• **TASK GOAL**:
Below are the records; copy every line in them that holds the string "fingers".

### INFORMATION PROVIDED ###

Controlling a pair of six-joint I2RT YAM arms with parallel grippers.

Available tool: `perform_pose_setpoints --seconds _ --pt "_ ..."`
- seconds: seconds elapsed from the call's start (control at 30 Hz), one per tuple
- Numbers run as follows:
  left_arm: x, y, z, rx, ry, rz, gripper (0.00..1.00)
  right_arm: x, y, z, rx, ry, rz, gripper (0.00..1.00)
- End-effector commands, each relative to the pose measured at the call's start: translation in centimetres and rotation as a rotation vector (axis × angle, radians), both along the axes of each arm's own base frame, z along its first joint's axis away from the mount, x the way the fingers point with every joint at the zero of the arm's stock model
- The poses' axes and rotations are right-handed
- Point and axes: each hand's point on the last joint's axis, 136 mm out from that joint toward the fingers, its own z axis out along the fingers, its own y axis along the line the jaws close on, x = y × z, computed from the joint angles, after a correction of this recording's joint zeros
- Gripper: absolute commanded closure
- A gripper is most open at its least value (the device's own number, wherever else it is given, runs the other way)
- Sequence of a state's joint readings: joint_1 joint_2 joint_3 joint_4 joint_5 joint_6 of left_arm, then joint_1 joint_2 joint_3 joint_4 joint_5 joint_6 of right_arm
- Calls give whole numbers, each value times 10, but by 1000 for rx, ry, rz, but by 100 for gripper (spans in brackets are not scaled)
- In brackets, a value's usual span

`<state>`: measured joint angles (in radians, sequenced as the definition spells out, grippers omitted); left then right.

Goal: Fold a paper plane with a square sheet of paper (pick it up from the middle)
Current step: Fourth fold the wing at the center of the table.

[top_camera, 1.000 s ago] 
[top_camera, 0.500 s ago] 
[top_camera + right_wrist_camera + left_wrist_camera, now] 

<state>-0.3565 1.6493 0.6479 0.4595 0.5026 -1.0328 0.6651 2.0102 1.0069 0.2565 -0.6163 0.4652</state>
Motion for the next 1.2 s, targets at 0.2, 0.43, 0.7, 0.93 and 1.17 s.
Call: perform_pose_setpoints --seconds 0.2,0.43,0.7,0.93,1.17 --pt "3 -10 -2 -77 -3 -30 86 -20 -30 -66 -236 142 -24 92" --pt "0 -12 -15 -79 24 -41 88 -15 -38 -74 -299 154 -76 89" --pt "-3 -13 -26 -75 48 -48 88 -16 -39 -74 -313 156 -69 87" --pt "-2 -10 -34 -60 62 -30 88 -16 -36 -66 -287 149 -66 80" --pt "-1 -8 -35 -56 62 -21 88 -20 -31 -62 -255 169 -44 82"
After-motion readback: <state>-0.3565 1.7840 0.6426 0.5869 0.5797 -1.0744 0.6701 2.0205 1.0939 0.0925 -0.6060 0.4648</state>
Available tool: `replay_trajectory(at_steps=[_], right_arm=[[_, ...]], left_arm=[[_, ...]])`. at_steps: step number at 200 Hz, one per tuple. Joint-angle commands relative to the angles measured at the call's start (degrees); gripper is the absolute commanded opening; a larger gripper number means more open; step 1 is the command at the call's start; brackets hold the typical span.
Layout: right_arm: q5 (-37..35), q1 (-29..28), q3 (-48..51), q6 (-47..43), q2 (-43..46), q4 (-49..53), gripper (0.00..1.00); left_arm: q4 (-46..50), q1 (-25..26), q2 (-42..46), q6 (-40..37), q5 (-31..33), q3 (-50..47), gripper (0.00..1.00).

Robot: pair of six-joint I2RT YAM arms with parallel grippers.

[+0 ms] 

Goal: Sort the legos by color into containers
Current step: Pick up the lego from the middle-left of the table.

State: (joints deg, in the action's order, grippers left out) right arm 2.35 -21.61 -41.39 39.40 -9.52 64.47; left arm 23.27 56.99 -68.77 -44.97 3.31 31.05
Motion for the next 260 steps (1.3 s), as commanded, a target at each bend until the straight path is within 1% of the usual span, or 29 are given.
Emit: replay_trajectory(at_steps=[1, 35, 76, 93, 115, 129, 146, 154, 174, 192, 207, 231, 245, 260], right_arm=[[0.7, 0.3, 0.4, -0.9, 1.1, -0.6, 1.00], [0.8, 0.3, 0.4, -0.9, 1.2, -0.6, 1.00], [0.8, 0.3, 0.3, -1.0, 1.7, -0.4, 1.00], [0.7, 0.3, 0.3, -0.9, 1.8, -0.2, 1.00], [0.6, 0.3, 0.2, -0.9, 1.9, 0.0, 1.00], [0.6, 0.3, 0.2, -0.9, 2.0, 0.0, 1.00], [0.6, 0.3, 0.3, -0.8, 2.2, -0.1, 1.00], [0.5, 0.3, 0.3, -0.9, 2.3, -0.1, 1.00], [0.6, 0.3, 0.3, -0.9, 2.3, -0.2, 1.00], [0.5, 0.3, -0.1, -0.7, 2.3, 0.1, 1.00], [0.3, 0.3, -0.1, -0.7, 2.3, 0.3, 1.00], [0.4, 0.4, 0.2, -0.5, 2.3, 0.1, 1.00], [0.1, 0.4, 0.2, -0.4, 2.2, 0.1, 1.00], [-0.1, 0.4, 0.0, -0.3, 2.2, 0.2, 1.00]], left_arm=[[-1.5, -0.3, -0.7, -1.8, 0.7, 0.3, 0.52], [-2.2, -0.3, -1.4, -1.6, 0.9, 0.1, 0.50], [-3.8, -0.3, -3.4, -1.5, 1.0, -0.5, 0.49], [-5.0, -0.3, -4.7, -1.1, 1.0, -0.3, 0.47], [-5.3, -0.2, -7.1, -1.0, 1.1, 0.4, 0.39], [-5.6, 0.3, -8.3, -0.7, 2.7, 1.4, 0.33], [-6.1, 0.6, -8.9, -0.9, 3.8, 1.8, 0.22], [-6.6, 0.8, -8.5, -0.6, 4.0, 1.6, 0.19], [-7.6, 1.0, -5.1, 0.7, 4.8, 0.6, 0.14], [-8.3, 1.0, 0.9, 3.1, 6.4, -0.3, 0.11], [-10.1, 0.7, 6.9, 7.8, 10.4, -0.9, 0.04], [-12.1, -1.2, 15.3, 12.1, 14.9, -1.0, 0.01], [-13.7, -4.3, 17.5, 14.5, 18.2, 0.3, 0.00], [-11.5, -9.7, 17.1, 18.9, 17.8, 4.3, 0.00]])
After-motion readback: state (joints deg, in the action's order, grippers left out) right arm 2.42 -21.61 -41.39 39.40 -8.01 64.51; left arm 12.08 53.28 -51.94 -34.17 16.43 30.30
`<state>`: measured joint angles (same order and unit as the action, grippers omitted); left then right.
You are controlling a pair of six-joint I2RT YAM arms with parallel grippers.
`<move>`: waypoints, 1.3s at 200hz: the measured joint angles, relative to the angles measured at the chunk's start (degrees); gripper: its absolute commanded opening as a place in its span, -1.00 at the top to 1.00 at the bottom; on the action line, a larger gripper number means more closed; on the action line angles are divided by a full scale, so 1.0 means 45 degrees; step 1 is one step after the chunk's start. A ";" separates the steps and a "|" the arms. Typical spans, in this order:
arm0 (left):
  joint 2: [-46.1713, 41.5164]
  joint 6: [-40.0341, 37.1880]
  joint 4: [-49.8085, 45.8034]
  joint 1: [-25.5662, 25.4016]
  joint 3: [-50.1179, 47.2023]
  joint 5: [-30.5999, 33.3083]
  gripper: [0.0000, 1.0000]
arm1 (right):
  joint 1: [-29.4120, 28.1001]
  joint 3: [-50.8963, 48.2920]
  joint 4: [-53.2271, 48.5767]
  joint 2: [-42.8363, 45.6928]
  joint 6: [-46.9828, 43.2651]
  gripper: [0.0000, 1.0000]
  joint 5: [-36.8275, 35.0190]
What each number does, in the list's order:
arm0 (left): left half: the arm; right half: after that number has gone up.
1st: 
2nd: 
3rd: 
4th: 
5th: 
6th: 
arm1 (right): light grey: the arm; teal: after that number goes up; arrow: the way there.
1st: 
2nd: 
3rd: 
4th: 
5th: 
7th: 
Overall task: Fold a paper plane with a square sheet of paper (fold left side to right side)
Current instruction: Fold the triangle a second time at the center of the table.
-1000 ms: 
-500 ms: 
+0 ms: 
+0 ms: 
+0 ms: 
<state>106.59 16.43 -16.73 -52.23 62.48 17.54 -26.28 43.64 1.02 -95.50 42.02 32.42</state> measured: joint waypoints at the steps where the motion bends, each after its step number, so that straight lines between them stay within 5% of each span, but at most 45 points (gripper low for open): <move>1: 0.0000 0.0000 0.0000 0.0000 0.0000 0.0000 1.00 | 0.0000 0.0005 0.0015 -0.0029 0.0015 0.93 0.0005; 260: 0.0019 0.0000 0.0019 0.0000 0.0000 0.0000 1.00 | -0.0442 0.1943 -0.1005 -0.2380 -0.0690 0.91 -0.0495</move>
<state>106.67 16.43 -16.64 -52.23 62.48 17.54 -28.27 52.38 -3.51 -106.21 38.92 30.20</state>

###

• **FINAL ANSWER**:
- End-effector commands, each relative to the pose measured at the call's start: translation in centimetres and rotation as a rotation vector (axis × angle, radians), both along the axes of each arm's own base frame, z along its first joint's axis away from the mount, x the way the fingers point with every joint at the zero of the arm's stock model
- Point and axes: each hand's point on the last joint's axis, 136 mm out from that joint toward the fingers, its own z axis out along the fingers, its own y axis along the line the jaws close on, x = y × z, computed from the joint angles, after a correction of this recording's joint zeros

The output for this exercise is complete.